[Dataset records]
####
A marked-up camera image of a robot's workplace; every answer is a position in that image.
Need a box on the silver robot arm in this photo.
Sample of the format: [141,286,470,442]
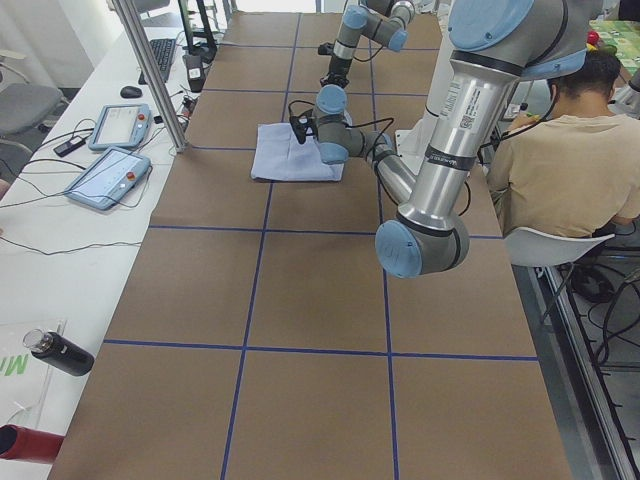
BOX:
[290,1,599,278]
[318,1,416,88]

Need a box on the far blue teach pendant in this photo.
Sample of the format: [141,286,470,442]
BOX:
[87,104,152,151]

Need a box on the aluminium frame post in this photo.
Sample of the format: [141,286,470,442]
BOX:
[112,0,187,153]

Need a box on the white chair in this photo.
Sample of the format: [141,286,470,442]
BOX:
[503,225,617,321]

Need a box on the person in beige shirt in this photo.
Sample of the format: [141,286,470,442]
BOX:
[487,50,639,238]

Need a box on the brown paper table cover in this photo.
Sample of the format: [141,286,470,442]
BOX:
[51,12,571,479]

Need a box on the white camera mast post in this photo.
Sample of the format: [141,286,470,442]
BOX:
[395,1,455,175]

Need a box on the light blue striped shirt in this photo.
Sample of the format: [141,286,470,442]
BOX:
[250,123,344,182]

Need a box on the black keyboard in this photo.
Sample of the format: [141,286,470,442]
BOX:
[149,38,176,82]

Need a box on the black water bottle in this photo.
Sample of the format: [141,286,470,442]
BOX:
[23,329,94,377]

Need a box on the grey office chair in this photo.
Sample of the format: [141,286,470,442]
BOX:
[1,50,69,155]

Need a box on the blue teach pendant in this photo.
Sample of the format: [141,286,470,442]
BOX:
[87,104,152,151]
[63,147,151,211]

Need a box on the black computer mouse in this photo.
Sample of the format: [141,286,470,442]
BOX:
[120,86,143,99]

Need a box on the near blue teach pendant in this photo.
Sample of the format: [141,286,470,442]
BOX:
[63,147,151,211]

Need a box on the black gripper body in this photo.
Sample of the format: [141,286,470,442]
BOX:
[317,43,354,88]
[289,113,317,145]

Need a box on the red cylinder bottle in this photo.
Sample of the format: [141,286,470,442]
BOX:
[1,424,65,464]
####
- _Brief_
Please show every line of the entries above that contains the word "post".

- _Exercise solution_
Need a box on the aluminium frame post in this photo.
Need a box on the white camera mast post in this photo.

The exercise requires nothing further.